__Task goal__: Transcribe the entries that come next exactly, but not the pictures they contain.

[Source records]
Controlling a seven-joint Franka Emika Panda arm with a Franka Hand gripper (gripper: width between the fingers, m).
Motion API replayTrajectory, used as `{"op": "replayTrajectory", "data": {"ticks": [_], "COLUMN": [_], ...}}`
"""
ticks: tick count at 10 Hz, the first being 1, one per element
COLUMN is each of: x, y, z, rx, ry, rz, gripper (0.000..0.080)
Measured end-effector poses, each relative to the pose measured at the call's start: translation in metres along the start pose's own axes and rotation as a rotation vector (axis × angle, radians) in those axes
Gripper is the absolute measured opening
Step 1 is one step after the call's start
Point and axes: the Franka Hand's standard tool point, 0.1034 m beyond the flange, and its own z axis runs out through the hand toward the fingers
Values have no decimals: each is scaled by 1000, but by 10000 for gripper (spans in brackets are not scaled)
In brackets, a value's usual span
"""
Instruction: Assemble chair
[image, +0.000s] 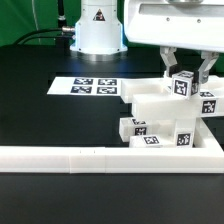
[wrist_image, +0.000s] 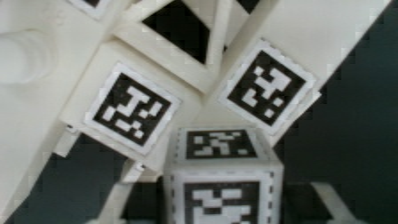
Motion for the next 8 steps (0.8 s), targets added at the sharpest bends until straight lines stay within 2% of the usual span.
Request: {"op": "replayTrajectory", "data": {"ticks": [1, 2, 3, 5, 8], "x": [0, -1, -1, -1, -1], "y": [0, -1, -1, 0, 0], "z": [0, 0, 0, 0, 0], "rx": [0, -1, -1, -2, -5], "ry": [0, -1, -1, 0, 3], "rz": [-4, -20, -20, -185, -439], "gripper": [284, 359, 359, 615, 648]}}
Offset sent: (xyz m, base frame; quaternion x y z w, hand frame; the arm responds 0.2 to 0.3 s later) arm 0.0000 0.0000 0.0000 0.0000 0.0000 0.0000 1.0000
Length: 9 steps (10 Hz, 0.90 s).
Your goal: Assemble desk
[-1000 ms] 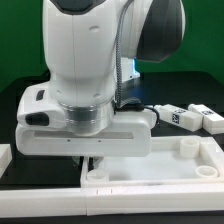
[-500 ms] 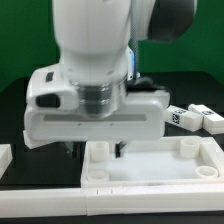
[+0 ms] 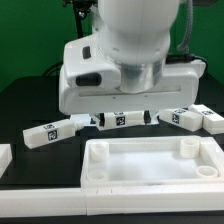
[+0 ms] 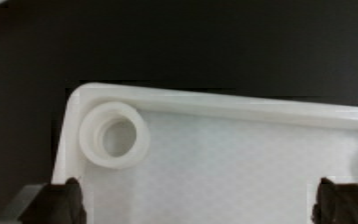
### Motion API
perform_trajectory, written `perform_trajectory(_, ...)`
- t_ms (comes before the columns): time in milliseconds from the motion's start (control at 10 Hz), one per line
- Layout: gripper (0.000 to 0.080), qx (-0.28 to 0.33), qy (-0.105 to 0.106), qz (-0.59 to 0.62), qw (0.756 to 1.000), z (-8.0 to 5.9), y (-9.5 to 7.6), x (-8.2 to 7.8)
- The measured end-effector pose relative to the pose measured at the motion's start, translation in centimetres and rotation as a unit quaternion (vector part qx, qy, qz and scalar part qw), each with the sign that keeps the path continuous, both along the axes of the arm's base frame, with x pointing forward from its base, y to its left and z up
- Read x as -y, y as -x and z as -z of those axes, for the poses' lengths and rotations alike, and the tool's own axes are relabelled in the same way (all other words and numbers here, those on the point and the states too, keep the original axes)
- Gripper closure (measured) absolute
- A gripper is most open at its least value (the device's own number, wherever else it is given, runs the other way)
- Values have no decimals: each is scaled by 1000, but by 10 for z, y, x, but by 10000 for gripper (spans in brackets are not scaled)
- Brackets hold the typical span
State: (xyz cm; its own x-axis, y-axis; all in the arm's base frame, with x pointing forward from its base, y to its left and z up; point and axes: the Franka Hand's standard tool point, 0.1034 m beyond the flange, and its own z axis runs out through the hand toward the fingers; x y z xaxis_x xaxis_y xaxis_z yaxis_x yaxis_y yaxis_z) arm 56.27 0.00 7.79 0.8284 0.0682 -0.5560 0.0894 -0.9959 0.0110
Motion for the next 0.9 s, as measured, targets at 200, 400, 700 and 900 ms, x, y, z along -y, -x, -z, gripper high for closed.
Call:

__Result of the exercise__:
Controlling a seven-joint Franka Emika Panda arm with a Franka Hand gripper (gripper: width between the fingers, m).
Motion API replayTrajectory, used as `{"op": "replayTrajectory", "data": {"ticks": [_], "COLUMN": [_], ...}}`
"""
ticks: tick count at 10 Hz, the first being 1, one per element
COLUMN is each of: x, y, z, rx, ry, rz, gripper (0.000..0.080)
Measured end-effector poses, each relative to the pose measured at the call's start: translation in metres along the start pose's own axes and rotation as a rotation vector (axis × angle, radians) in those axes
Gripper is the absolute measured opening
Step 1 is one step after the call's start
Point and axes: the Franka Hand's standard tool point, 0.1034 m beyond the flange, and its own z axis runs out through the hand toward the fingers
Values have no decimals: each is scaled by 1000, but by 10000 for gripper (spans in brackets are not scaled)
In brackets, a value's usual span
"""
Instruction: Assemble chair
[image, +0.000s] 
[wrist_image, +0.000s] 
Motion for the next 8 steps (0.8 s), targets added at the sharpest bends until straight lines stay within 2% of the usual span.
Request: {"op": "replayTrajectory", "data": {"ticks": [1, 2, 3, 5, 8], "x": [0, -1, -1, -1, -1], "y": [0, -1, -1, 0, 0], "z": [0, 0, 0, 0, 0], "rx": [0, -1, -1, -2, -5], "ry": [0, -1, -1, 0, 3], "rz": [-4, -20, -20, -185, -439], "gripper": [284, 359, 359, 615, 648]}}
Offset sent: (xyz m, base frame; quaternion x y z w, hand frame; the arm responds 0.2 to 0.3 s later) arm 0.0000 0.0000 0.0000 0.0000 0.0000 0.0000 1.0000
Length: 9 steps (10 Hz, 0.90 s).
Your goal: Assemble desk
[-1000 ms] 
[-500 ms] 
[+0 ms] 
[+0 ms] 
### Motion API
perform_trajectory, written `perform_trajectory(_, ...)`
- t_ms (comes before the columns): time in milliseconds from the motion's start (control at 10 Hz), one per line
- Layout: gripper (0.000 to 0.080), qx (-0.28 to 0.33), qy (-0.105 to 0.106), qz (-0.59 to 0.62), qw (0.756 to 1.000), z (-8.0 to 5.9), y (-9.5 to 7.6), x (-8.2 to 7.8)
- The measured end-effector pose relative to the pose measured at the motion's start, translation in centimetres and rotation as a unit quaternion (vector part qx, qy, qz and scalar part qw), each with the sign that keeps the path continuous, both along the axes of the arm's base frame, with x pointing forward from its base, y to its left and z up
- Read x as -y, y as -x and z as -z of those axes, for the poses' lengths and rotations alike, and the tool's own axes are relabelled in the same way (all other words and numbers here, those on the point and the states too, keep the original axes)
- Gripper closure (measured) absolute
- A gripper is most open at its least value (the device's own number, wherever else it is given, runs the other way)
- Values have no decimals: each is scaled by 1000, but by 10 for z, y, x, but by 10000 for gripper (spans in brackets are not scaled)
- Brackets hold the typical span
State: (xyz cm; its own x-axis, y-axis; all in the arm's base frame, with x pointing forward from its base, y to its left and z up; point and axes: the Franka Hand's standard tool point, 0.1034 m beyond the flange, and its own z axis runs out through the hand toward the fingers; x y z xaxis_x xaxis_y xaxis_z yaxis_x yaxis_y yaxis_z) arm 56.27 0.00 7.79 0.8284 0.0682 -0.5560 0.0894 -0.9959 0.0110
Motion for the next 0.9 s, as measured, targets at 200, 400, 700 and 900 ms, x, y, z along -y, -x, -z, gripper high for closed.
Call:

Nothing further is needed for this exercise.